- [Exercise] Return, unaltered, every line from the beginning of the material below up to and including the one with "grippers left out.".

- [Dataset excerpt]
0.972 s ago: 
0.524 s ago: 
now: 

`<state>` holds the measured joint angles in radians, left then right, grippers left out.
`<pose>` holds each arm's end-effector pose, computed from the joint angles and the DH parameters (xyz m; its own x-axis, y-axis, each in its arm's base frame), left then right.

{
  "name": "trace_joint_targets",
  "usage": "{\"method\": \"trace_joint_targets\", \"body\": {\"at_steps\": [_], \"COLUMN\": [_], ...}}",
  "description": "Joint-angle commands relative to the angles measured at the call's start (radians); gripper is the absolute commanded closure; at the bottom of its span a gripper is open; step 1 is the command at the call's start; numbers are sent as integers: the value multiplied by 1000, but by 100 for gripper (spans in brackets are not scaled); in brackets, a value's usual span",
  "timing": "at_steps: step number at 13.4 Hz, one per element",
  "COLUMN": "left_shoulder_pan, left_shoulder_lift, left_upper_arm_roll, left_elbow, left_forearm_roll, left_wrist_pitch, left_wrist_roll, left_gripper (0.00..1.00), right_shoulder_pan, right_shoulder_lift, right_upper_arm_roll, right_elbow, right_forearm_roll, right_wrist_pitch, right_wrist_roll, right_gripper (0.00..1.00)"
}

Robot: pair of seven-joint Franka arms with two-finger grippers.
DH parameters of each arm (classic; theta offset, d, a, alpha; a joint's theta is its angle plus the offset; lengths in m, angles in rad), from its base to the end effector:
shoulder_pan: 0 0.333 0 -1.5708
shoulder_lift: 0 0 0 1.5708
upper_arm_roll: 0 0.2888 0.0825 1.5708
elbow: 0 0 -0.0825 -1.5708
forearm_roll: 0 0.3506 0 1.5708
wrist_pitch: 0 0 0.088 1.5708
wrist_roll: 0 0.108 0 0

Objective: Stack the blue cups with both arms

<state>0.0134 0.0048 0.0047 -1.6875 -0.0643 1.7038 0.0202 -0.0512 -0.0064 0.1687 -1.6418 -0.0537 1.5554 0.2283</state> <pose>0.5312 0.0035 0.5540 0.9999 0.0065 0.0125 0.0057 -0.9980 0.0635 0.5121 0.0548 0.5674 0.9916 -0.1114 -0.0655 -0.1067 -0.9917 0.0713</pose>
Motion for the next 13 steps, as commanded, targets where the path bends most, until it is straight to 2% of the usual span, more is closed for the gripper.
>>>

- [Your response]
0.972 s ago: 
0.524 s ago: 
now: 

`<state>` holds the measured joint angles in radians, left then right, grippers left out.

This completes the output for the exercise.